Steve Heisler

Teacher Author Speaker

732-309-4369

"Every single child wants to be successful. The problem is, if they can't be successful at being successful, they'll be successful at screwing up. Our job as educators is to change the latter to the former."    

- from the The Missing Link by Steve Heisler

Nobody's Right, If Everybody's Wrong

Don't know Audra McDonald personally but she strikes as uniquely talented and richly deserving of the awards she has won.  Most recently winning her Tony Award she thanked her parents for having the courage not to medicate their hyperactive daughter and to allow her to find her own way.

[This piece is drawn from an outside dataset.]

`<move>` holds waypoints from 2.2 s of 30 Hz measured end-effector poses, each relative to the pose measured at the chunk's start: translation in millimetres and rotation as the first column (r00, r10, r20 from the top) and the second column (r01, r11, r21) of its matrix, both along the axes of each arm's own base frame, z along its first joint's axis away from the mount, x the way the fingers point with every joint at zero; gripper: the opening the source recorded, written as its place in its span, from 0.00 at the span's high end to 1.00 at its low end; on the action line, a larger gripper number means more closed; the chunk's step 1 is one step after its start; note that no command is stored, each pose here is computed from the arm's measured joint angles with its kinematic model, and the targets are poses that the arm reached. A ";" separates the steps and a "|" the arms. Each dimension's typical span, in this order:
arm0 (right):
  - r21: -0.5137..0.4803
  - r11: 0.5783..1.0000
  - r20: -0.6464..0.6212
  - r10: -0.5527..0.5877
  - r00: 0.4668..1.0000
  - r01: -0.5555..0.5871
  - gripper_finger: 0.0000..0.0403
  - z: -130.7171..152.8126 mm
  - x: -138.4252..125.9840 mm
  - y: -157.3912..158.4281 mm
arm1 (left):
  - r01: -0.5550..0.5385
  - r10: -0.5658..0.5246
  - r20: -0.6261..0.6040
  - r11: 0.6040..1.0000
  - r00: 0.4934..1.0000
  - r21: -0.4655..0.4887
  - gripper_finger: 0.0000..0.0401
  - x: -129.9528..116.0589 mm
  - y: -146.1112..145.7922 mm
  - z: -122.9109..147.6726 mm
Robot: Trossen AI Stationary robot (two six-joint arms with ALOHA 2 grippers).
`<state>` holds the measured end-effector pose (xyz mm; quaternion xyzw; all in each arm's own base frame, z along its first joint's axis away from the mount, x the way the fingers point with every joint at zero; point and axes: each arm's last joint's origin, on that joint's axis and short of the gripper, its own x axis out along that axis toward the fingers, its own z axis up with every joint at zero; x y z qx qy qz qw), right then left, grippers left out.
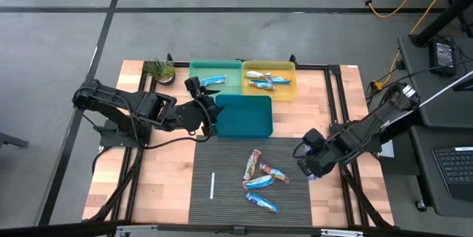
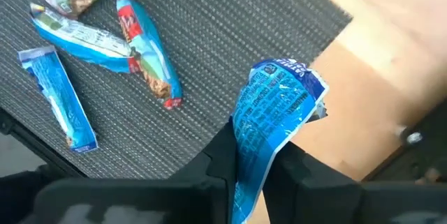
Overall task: Pick and place Granola Bars by type
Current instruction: Put the blue granola bar into the blue bin
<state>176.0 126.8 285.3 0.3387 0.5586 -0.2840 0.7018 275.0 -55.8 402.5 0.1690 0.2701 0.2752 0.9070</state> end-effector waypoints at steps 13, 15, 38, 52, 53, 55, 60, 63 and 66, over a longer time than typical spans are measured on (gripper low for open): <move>-0.109 0.978 0.093 0.191 0.977 -0.180 0.86 24.8 3.6 -65.6 | -0.016 0.016 0.020 1.000 1.000 -0.021 0.43 0.0 0.1 0.0; -0.123 0.966 0.095 0.240 0.966 -0.228 0.86 26.3 7.2 -78.5 | -0.016 0.017 0.018 1.000 1.000 -0.017 0.43 -0.1 0.2 0.1; -0.308 0.812 0.266 0.575 0.774 -0.496 0.86 75.1 58.0 -201.3 | -0.117 0.129 0.123 0.988 0.984 -0.100 0.43 0.7 4.8 1.6; -0.349 0.710 0.180 0.691 0.700 -0.612 0.86 63.1 118.3 -230.5 | -0.131 0.148 0.144 0.983 0.978 -0.125 0.43 0.6 4.7 1.7; -0.355 0.702 0.177 0.698 0.693 -0.617 0.86 60.4 121.9 -231.9 | -0.131 0.148 0.144 0.983 0.978 -0.125 0.43 0.6 4.7 1.7; -0.361 0.687 0.170 0.713 0.680 -0.631 0.86 54.7 128.9 -233.5 | -0.131 0.148 0.144 0.983 0.978 -0.125 0.43 0.6 4.7 1.7; -0.359 0.667 0.202 0.739 0.643 -0.653 0.86 36.3 146.6 -237.1 | -0.130 0.148 0.144 0.983 0.978 -0.126 0.43 0.6 4.7 1.7; -0.349 0.649 0.235 0.759 0.607 -0.676 0.86 20.8 154.8 -237.7 | -0.132 0.151 0.148 0.982 0.977 -0.132 0.43 0.6 4.7 1.7; -0.338 0.637 0.233 0.770 0.594 -0.693 0.86 1.8 159.9 -235.7 | -0.139 0.164 0.163 0.978 0.973 -0.154 0.43 0.6 4.7 1.7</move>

That is warm praise indeed but a bit troubling. Though I cannot tell you where exactly Ms. McDonald's sympathies lay, there seemed somewhat implicit in this statement a suggestion that medicating kids is always wrong. For instance, she might well have just thanked her parents for helping her find her own way and left it at that.

Being neither physician, psychiatrist nor pharmacist, I cannot speak to the efficacy of medications used to treat hyperactivity and related behaviors but that it is being over-prescribed I have little doubt. Shortcuts are always in style and doctors, parents, educators (all of us, really), spurred on by plenty of encouragements from pharmaceutical makers, are often open to a quick pill to solve any issue. However what I do see in the “medication” debate, like just about every public debate in our society, is that it has become another either/or argument.

Few, if any ideas in public debate gets, or even should get, complete agreement. Nothing works for everybody, nothing is right for everybody, there are no absolutes. Sometimes we choose to believe absolutes, and then very often build a nice wall around it to keep them safe from reason, and evidence.  Usually, around anyone proffering an absolute, hold tight to your wallet and your heart: he or she has something to sell you. This debate is actually quite simple, as most are.

If Ms. McDonald and her parents, are happy with their decision, it was certainly the right decision, However last I checked, not everybody is as gifted as Ms. McDonald nor even able to go into a profession where individualized creative response is as warranted as it is on stage. A TV writer once impulsively quit a hit show he was working on only to return a few days later telling everyone that it was just a joke and found himself, after a few awkward minutes, welcomed back without rancor. Something tells me that such a scenario would be much less well received in a Fortune 500 company boardroom than it was in that writer’s room.

Sometimes people have to conform to be successful, have to learn how to function in a world where they must control rather than feed impulses. As a parent and an educator with 25 years of experience I can tell you that there are many, many  medication-free successes, but I can assure you that there are many medication free failures. Likewise for every medication success, there is a medication failure as well. However my concern is that  because of such a dysfunctional public debate, people are forced to choose sides instead of choose wisely. Few educators, particular those working with Child Study Teams, have not heard from some parents a blanket statement that whatever is going to be discussed, medication is off the table and will never happen no matter what!

I know that choosing to medicate a child is a complex and difficult decision for any parent to make, and to be sure it should not be made lightly. However it should be made with input that is thoughtful, professional and medical, and free from external biases for or against. Really this ought to be the way we decide everything but at least when it comes to a child, no decision is ever absolute. Whatever your decision, wise parents continue to monitor, and assess the decision that they made and leave themselves open to adjust, correct, rethink.

Though not absolute, if you can tweet your position in any debate, you probably haven’t left your thinking enough space for nuance & growth.  (just tweeted that, by the way).